*WHAT YOU WILL DO*
With the line that contains "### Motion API" as the final line, return every line from the start of the data below exactly.

── INPUT DATA ──

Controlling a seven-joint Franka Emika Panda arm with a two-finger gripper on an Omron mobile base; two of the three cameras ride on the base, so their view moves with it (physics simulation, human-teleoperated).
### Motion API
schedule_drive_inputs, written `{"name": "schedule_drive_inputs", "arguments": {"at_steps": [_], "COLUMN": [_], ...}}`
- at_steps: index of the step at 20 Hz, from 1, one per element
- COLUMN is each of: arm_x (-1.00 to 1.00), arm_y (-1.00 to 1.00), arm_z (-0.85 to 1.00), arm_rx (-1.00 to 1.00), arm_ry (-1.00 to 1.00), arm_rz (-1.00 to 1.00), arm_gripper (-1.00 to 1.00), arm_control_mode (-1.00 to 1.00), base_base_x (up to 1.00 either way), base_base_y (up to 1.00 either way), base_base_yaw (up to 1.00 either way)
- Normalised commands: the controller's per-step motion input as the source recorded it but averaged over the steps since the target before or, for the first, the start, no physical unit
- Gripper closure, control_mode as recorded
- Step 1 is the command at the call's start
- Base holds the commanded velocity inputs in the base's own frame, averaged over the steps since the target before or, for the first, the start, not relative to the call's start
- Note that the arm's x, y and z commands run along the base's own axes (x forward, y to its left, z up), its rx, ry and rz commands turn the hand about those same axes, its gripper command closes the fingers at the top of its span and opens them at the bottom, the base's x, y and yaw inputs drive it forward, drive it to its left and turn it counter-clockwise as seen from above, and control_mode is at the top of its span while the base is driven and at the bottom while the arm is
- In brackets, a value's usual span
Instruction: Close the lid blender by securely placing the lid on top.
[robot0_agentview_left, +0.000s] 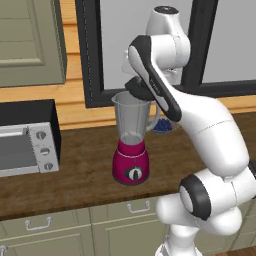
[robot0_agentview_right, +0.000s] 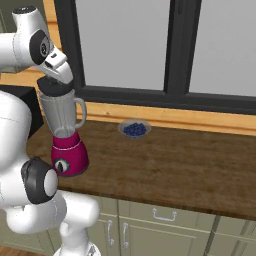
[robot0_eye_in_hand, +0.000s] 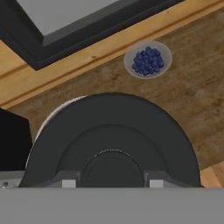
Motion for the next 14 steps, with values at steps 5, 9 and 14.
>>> {"name": "schedule_drive_inputs", "arguments": {"at_steps": [5,9,14], "arm_x": [0.00,0.01,0.00], "arm_y": [0.19,0.15,0.05], "arm_z": [-0.21,-0.10,-0.13], "arm_rx": [0.00,0.00,0.00], "arm_ry": [0.05,0.03,0.00], "arm_rz": [0.01,0.01,0.02], "arm_gripper": [1.00,1.00,1.00], "arm_control_mode": [-1.00,-1.00,-1.00], "base_base_x": [0.00,0.00,0.00], "base_base_y": [0.00,0.00,0.00], "base_base_yaw": [0.00,0.00,0.00]}}
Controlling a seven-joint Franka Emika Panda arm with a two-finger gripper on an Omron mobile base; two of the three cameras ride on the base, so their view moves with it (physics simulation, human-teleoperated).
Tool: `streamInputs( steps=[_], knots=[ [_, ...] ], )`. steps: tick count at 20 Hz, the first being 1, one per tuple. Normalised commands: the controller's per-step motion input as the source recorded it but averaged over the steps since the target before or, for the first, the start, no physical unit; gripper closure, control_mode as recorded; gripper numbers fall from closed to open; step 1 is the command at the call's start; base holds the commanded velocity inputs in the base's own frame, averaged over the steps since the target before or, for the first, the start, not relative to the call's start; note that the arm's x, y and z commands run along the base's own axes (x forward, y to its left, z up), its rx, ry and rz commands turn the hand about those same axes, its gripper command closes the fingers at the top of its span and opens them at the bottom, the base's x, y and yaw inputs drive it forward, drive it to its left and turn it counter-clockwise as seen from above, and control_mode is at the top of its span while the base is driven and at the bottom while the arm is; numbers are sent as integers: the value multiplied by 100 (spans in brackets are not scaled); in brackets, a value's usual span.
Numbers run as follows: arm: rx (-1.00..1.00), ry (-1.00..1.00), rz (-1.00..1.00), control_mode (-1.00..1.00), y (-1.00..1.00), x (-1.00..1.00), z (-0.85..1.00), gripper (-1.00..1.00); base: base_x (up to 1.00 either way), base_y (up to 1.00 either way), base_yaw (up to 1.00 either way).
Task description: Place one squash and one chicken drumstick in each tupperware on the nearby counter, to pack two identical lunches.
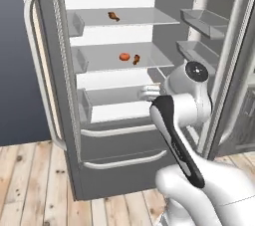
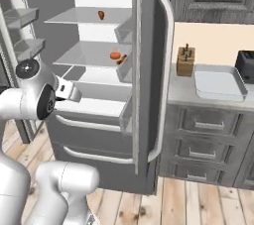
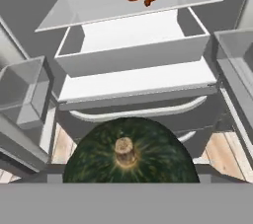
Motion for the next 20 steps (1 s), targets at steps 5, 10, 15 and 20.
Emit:
streamInputs(
  steps=[5,10,15,20],
  knots=[
    [0,0,0,100,0,0,0,100,-85,-81,-5],
    [0,0,0,100,0,0,0,100,-44,-99,0],
    [0,0,0,100,0,0,0,100,-9,-100,0],
    [0,0,0,100,0,0,0,100,2,-100,0]
  ],
)
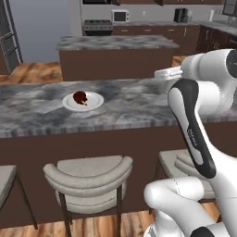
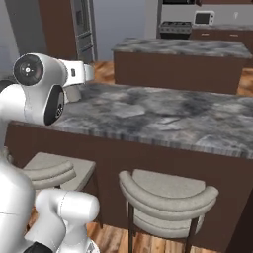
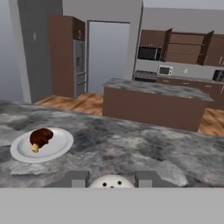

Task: Retrieve the shaker from the cabinet and place it next the steak on a plate on the dining table.

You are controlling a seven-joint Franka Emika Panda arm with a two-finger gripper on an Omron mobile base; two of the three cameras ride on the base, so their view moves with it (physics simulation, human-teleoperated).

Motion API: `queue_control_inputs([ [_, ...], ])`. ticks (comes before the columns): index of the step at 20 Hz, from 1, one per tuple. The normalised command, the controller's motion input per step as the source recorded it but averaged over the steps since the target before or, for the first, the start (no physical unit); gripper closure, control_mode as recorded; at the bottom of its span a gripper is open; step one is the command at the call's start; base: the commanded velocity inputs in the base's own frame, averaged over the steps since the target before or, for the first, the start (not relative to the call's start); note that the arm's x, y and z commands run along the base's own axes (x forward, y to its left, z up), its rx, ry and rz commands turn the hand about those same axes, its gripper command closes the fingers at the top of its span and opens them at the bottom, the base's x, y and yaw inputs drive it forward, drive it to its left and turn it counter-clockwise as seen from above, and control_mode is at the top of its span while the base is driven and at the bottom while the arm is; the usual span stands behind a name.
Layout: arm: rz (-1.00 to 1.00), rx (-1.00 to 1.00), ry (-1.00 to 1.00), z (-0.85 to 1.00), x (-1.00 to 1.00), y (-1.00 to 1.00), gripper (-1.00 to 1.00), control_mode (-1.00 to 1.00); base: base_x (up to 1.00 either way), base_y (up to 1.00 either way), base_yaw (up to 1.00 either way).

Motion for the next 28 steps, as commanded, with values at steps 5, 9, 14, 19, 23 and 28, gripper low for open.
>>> queue_control_inputs([
  [5, 0.0, 0.0, 0.0, 0.0, 0.0, 0.0, 1.0, 1.0, 0.72, 0.59, -0.4],
  [9, 0.0, 0.0, 0.0, 0.0, 0.0, 0.0, 1.0, 1.0, 0.37, 0.38, -0.19],
  [14, 0.0, 0.0, 0.0, 0.0, 0.0, 0.0, 1.0, 1.0, 0.04, 0.06, -0.02],
  [19, 0.0, 0.0, 0.0, 0.0, 0.0, 0.0, 1.0, 1.0, 0.0, 0.0, 0.0],
  [23, 0.0, 0.0, 0.0, 0.0, 0.0, 0.0, 1.0, -1.0, 0.0, 0.0, 0.0],
  [28, 0.0, 0.0, 0.02, -0.14, 0.06, 0.0, 1.0, -1.0, 0.0, 0.0, 0.0],
])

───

*ANSWER TO THE EXERCISE*
Controlling a seven-joint Franka Emika Panda arm with a two-finger gripper on an Omron mobile base; two of the three cameras ride on the base, so their view moves with it (physics simulation, human-teleoperated).
### Motion API

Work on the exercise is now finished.